**EXERCISE DESCRIPTION:** Where a line holds the word "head", copy that line from the data below.

BEGIN

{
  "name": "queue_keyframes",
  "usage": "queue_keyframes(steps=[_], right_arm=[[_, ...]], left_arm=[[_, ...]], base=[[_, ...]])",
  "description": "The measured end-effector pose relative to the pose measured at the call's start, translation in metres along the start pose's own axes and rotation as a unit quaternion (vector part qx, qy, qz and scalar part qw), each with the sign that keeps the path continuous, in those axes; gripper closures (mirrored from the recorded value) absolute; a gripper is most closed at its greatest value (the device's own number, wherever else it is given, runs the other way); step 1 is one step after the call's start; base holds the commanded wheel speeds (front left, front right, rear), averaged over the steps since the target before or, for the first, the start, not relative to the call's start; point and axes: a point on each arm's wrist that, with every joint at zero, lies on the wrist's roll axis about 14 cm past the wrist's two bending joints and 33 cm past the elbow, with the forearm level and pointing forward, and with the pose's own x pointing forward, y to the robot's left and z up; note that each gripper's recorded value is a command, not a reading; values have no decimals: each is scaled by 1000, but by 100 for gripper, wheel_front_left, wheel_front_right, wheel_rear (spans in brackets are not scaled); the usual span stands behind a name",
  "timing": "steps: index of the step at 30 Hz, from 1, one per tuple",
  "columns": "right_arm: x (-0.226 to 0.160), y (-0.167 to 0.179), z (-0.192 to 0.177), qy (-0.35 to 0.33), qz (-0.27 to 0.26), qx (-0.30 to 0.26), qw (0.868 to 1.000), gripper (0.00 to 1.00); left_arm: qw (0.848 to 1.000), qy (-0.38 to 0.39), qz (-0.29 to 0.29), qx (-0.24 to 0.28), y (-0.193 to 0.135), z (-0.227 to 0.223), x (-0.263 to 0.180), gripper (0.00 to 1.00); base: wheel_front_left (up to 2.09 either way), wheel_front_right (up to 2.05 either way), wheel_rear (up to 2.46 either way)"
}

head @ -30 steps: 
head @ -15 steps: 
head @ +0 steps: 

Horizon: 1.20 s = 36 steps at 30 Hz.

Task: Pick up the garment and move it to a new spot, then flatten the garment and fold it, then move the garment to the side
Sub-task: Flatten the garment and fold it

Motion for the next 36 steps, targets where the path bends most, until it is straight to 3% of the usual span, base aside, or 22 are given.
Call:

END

**PROBLEM SOLUTION:**
head @ -30 steps: 
head @ -15 steps: 
head @ +0 steps: 

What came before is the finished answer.